- French film poster
- Directed by: Rie Rasmussen
- Written by: Rie Rasmussen
- Produced by: Rie Rasmussen
- Starring: Rie Rasmussen Nikola Đuričko Nick Corey
- Cinematography: Thierry Arbogast
- Edited by: Rie Rasmussen
- Music by: Illinav Illim
- Production companies: EuropaCorp Canal+ S.A.
- Distributed by: EuropaCorp
- Release date: 5 February 2009 (BIFF);
- Running time: 110 minutes
- Country: France
- Languages: English Serbian French Albanian

= Human Zoo (film) =

Human Zoo is a 2009 French crime drama film directed, produced, written by and starring Rie Rasmussen.

== Cast ==
- Rie Rasmussen as Adria Shala
- Nikola Đuričko as Srdjan Vasiljevic
- Nick Corey as Shawn Reagan
- Vojin Ćetković as Alex
- Miloš Timotijević as Boris
- Hiam Abbass as Mina
- Saïd Amadis as Mohamed
- Branislav Lečić as Commander Stojkovic

==Production==
The film is partially based on the experiences of Rie Rasmussen's adopted sister, a Vietmanese immigrant to Denmark.
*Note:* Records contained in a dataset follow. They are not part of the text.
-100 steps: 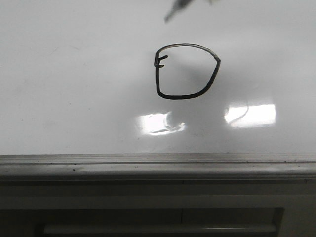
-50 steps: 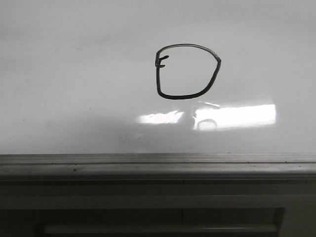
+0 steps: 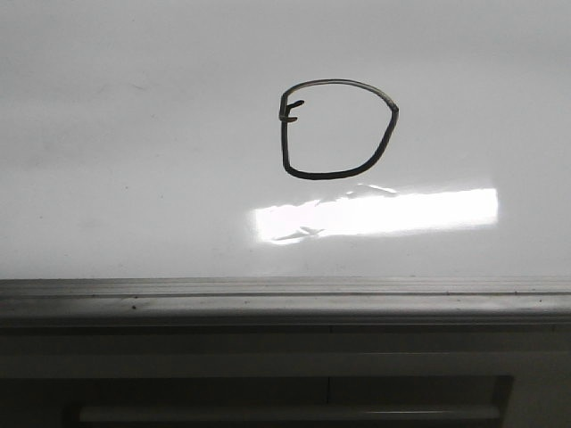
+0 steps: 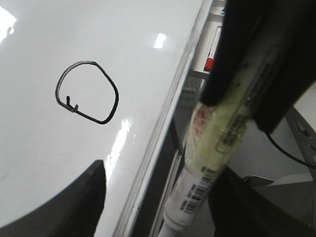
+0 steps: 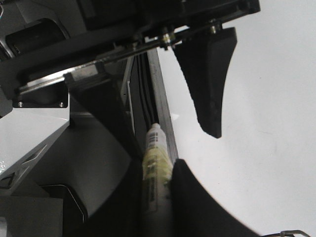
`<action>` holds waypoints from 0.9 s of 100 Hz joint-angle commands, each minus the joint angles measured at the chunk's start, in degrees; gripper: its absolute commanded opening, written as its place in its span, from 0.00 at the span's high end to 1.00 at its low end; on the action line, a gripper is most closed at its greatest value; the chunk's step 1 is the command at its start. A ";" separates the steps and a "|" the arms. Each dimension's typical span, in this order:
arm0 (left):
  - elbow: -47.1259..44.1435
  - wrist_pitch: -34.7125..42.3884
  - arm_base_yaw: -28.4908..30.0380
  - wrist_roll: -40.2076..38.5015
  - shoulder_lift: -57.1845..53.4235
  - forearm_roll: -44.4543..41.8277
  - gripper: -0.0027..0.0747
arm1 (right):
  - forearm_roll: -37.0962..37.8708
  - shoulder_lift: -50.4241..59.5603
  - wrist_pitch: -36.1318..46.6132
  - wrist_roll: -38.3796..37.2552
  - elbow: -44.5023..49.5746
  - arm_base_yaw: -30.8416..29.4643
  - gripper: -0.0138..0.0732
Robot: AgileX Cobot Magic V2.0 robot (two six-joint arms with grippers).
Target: Write number 0 on whiteboard
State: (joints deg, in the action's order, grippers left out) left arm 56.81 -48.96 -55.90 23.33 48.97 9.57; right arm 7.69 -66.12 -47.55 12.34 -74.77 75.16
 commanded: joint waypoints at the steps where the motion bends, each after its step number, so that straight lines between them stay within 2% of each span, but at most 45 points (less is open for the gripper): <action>1: 2.01 3.83 -0.29 0.02 0.29 1.83 0.48 | 0.31 0.95 4.31 0.79 -1.77 0.93 0.90; 14: 2.01 3.42 -0.29 0.02 1.27 2.36 0.65 | 0.31 0.95 4.31 0.79 -1.77 1.70 0.90; 31: 2.01 3.30 -0.29 0.02 1.43 2.36 0.99 | 0.18 0.95 3.86 0.79 -1.77 1.70 0.90; 45: 2.01 3.30 -0.29 0.02 1.43 2.36 0.99 | 0.15 0.95 4.36 0.79 -1.77 1.70 0.89; 52: 2.01 3.43 -0.29 0.02 1.43 2.36 0.99 | 0.15 0.95 5.10 0.79 -1.77 1.70 0.82; 59: 1.90 4.08 -0.29 -0.08 1.43 2.36 0.99 | 0.61 1.18 5.90 0.79 -1.77 1.70 0.64; 69: 1.26 6.43 -0.17 -2.01 1.43 2.17 0.99 | 3.01 2.12 7.21 -1.10 -1.77 1.70 0.29; 74: 0.43 8.62 -0.17 -4.14 1.43 1.46 0.99 | 4.79 3.04 8.20 -3.85 -1.77 1.70 0.19; 82: -1.53 12.47 -0.17 -10.85 1.43 -2.11 0.99 | 8.44 5.51 8.88 -8.99 -1.77 1.70 0.18; 90: -4.12 17.29 -0.17 -22.33 1.43 -9.57 0.99 | 10.40 8.69 8.46 -13.11 -1.77 1.48 0.27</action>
State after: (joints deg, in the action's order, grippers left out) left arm 53.36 -40.53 -56.40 13.10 50.48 7.02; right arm 15.80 -62.14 -43.31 4.12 -74.77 76.57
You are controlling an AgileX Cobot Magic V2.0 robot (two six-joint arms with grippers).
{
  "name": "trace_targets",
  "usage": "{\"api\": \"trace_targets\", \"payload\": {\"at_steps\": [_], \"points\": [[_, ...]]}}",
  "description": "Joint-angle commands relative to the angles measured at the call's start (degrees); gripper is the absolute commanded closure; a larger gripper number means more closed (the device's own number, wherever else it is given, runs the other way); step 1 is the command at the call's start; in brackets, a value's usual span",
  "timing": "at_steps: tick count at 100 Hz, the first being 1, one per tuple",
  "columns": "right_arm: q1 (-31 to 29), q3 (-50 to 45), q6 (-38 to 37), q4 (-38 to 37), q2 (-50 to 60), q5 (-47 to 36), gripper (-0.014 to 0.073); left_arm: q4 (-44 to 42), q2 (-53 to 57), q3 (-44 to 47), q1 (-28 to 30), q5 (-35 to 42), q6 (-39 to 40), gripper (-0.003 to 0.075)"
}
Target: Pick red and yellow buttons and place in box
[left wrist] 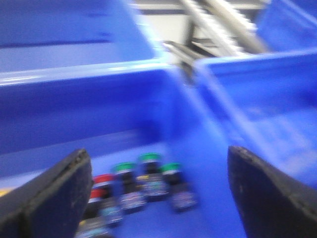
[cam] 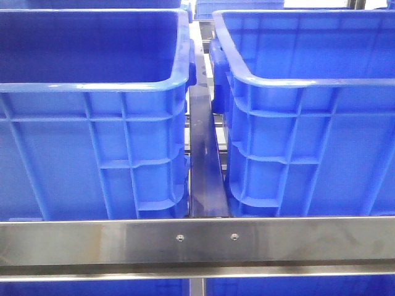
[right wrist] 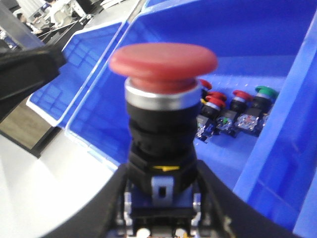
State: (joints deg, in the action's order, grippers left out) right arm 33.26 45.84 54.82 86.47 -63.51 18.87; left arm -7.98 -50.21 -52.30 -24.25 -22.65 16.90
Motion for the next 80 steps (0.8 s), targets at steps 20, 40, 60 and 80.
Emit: {"api": "trace_targets", "payload": {"at_steps": [20, 40, 60, 80], "points": [[0.05, 2.20, 0.96, 2.02, 0.98, -4.20, 0.0567, -0.89, 14.40, 8.18, 10.38, 1.07, 0.02, 0.0205], [0.05, 2.20, 0.96, 1.66, 0.98, -7.08, 0.0567, -1.42, 24.73, 14.56, 10.82, -1.97, 0.02, 0.0208], [-1.63, 2.20, 0.96, 0.92, 0.98, -11.32, 0.0567, -3.65, 33.41, 17.68, 10.82, -4.37, 0.02, 0.0408], [-9.63, 2.20, 0.96, 1.46, 0.98, -8.61, 0.0567, -4.06, 35.82, 17.91, 10.82, -6.28, 0.02, 0.0731]]}}
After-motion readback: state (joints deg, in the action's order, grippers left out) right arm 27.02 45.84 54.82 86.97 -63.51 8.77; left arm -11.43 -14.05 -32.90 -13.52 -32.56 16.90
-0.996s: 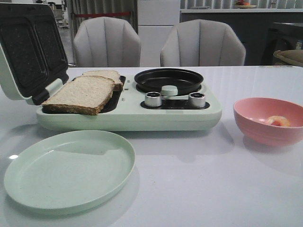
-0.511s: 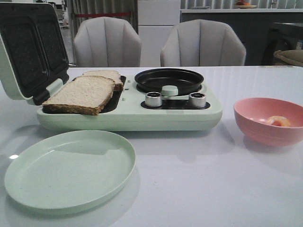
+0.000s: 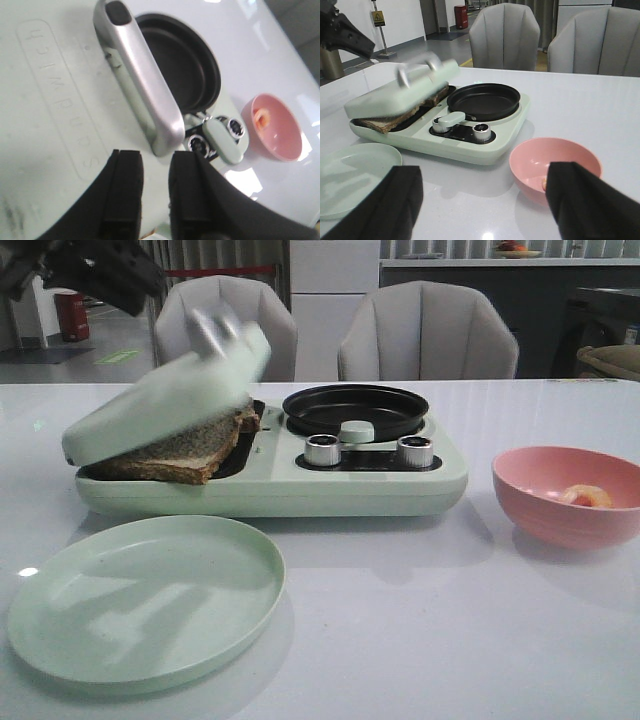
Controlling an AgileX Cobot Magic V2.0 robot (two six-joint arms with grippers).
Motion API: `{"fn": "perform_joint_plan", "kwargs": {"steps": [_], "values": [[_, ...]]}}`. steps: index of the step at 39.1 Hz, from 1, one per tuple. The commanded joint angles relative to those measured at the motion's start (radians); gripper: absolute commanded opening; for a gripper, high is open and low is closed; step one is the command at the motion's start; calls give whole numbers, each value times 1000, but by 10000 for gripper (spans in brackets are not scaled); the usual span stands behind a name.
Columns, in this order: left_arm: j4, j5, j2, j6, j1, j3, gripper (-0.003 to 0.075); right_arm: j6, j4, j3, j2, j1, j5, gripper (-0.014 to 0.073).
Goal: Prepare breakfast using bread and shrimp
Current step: 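Grasp the lid handle with the left gripper and swing the lid closed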
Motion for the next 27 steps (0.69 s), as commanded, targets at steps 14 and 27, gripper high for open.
{"fn": "perform_joint_plan", "kwargs": {"steps": [14, 27], "values": [[137, -123, -43, 1, -104, 63, 208, -2, -5, -27, 10, -8, -89, 605], [154, -221, -43, -1, -106, 124, 208, -2, -5, -27, 10, -8, -89, 605]]}}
In an interview with Ain't It Cool News, Rasmussen said about the film's sex scenes, "I wanted to see it for real, and I wanted it to be from a female's point of view. Yeah, he is going down on her. It's in one take. There's no fu*king cutting in and out and making it all romantic and rosey and shit. This is one take, and that's how it is. It's clumsy, it's sexy, it's hardcore, and he is going down on her."

== Reception ==
Leslie Felperin of Variety described the film as "an incoherent, mostly poorly acted muddle that doesn't even look very good." Quentin Tarantino spoke favorably of Human Zoo, calling it "an electrifying directorial debut."